En somme, la transition vers un régime parlementaire vise à renforcer le contrôle des citoyens sur leurs dirigeants et à favoriser leur participation directe et inclusive dans le processus politique.

Une révision constitutionnelle légitime

Pour Pacôme Yawovi Missiamé Amenyo Adjourouvi, ministre des droits de l’Homme, de la formation à la citoyenneté et des relations avec les institutions de la République, cette révision constitutionnelle s’appuie sur l’article 144 alinéa 1 de la Constitution togolaise, qui accorde le pouvoir de révision tant au Président de la République qu’à un cinquième des députés de l’Assemblée nationale.

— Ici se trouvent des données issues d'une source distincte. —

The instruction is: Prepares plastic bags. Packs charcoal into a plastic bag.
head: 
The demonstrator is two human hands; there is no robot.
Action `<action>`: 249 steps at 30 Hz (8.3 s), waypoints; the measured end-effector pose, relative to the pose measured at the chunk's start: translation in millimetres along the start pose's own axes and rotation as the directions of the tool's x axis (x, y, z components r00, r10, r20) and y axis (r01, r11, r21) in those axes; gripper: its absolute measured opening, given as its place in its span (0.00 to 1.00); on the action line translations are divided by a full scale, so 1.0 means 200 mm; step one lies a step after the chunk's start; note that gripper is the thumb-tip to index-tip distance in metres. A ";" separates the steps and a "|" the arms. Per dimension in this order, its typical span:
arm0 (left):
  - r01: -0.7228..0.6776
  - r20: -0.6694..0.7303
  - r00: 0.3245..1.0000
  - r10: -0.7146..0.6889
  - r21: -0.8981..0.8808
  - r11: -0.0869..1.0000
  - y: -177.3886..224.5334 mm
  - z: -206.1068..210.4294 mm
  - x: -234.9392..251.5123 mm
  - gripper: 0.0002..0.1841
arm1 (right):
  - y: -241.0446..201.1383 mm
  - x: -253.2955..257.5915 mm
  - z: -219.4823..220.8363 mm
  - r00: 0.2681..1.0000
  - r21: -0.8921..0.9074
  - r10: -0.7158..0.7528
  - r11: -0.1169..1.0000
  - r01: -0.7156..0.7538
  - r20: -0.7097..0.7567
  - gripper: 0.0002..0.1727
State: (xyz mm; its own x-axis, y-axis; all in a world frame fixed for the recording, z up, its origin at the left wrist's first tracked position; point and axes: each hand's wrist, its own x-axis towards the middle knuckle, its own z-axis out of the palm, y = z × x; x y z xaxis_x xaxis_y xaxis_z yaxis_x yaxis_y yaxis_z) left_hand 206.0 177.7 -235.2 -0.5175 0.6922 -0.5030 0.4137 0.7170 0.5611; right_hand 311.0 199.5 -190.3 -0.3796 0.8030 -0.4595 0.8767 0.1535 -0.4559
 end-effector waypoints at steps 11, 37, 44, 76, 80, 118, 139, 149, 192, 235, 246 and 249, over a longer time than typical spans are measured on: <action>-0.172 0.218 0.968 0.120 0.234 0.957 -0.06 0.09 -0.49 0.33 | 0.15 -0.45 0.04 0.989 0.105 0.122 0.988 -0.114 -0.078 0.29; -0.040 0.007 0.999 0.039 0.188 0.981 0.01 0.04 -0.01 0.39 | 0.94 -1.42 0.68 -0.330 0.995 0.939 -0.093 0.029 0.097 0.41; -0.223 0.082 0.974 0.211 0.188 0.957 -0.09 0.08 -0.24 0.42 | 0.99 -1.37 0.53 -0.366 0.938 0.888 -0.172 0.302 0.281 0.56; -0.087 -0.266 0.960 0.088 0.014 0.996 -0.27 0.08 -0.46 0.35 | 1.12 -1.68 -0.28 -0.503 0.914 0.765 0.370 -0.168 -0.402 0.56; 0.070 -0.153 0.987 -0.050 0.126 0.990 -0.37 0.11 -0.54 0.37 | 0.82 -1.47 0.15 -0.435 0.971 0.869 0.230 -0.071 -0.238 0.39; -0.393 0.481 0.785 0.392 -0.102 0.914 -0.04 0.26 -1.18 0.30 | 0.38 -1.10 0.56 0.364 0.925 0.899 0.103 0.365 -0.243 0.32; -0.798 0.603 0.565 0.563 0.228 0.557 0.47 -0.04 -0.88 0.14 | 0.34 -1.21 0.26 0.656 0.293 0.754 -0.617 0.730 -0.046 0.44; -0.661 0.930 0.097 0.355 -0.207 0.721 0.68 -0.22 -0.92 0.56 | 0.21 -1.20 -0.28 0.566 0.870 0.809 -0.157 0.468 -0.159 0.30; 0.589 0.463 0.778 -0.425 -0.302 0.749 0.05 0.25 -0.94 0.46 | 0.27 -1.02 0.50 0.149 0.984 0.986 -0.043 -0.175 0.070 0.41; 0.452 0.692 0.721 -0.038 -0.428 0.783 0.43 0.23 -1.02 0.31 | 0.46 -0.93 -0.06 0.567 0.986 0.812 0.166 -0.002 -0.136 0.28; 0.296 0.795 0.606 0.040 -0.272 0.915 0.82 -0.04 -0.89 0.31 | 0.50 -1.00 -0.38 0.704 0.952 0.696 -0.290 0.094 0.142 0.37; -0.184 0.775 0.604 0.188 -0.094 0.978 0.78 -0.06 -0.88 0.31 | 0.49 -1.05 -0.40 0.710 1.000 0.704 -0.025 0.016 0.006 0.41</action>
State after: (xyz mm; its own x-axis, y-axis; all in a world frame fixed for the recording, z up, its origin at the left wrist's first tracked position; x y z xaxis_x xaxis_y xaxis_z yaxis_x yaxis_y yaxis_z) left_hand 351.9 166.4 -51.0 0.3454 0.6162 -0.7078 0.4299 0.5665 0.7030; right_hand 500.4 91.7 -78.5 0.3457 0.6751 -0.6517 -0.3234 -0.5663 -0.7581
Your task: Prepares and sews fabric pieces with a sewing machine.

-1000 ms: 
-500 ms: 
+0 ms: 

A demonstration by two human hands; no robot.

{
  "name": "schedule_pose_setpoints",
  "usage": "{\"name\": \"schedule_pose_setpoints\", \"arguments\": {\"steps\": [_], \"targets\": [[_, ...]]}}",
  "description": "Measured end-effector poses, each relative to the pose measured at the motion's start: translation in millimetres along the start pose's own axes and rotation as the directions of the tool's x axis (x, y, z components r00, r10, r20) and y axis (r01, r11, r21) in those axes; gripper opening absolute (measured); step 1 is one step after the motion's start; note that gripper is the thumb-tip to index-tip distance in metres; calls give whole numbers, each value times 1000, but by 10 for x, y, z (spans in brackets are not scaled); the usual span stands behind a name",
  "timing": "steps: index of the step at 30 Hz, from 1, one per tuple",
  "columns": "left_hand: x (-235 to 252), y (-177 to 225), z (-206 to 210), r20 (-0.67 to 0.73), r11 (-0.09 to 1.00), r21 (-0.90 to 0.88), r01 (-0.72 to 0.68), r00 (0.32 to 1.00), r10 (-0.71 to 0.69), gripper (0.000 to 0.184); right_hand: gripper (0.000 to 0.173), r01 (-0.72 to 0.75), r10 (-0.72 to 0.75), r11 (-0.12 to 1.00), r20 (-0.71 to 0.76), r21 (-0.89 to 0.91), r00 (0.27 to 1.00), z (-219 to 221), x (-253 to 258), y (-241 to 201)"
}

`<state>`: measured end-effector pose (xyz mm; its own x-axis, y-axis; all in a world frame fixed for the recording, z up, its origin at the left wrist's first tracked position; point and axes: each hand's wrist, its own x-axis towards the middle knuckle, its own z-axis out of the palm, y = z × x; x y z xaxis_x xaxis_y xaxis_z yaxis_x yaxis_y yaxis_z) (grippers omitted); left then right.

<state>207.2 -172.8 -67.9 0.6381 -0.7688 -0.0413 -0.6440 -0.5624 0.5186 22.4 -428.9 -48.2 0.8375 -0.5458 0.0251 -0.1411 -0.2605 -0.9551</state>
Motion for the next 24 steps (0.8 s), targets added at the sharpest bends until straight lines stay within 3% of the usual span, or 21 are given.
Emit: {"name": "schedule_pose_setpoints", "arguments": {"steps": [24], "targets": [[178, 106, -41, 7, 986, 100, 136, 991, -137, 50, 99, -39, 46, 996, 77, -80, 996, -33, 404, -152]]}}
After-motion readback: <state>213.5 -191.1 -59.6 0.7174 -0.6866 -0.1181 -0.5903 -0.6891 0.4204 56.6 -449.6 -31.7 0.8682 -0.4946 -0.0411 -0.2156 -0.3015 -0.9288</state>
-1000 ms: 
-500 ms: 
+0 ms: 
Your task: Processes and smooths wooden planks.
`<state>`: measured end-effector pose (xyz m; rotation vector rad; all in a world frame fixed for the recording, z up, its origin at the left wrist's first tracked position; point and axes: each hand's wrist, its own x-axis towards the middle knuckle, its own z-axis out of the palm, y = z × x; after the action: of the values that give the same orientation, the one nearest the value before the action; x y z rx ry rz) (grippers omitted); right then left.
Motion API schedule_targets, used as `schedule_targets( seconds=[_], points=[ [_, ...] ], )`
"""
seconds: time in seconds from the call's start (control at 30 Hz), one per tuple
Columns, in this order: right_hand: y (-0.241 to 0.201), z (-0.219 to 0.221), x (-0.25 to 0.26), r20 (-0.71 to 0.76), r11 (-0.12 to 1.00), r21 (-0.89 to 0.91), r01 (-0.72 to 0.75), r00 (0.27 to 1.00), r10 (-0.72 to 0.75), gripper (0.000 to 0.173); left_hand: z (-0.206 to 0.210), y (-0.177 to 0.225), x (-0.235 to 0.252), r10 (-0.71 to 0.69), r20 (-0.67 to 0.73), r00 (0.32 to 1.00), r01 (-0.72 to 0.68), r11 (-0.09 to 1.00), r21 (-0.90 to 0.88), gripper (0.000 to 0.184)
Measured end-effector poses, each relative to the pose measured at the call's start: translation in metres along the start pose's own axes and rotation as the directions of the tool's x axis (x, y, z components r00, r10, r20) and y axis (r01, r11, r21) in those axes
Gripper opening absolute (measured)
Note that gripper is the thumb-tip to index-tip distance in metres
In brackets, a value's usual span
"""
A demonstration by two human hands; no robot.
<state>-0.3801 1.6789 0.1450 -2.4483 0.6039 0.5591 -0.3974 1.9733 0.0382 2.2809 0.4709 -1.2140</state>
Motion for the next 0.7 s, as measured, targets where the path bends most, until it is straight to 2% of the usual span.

L’objectif est de moderniser les textes pour les adapter aux évolutions sociopolitiques et d’insuffler un nouveau dynamisme dans la gestion publique.

Cette proposition de révision constitutionnelle a été initiée par un groupe de députés représentant plus d’un cinquième des membres de l’Assemblée nationale, conformément à l’article 144 de la Constitution.

Enfin, conformément aux dispositions constitutionnelles et réglementaires, la commission des lois constitutionnelles, de la législation et de l’administration générale a été chargée d’étudier en profondeur la proposition de loi portant révision de la Constitution togolaise.

Cette révision constitutionnelle, une fois adoptée, sera promulguée dans les 15 jours suivant son adoption et deviendra la loi fondamentale de la Vème République togolaise.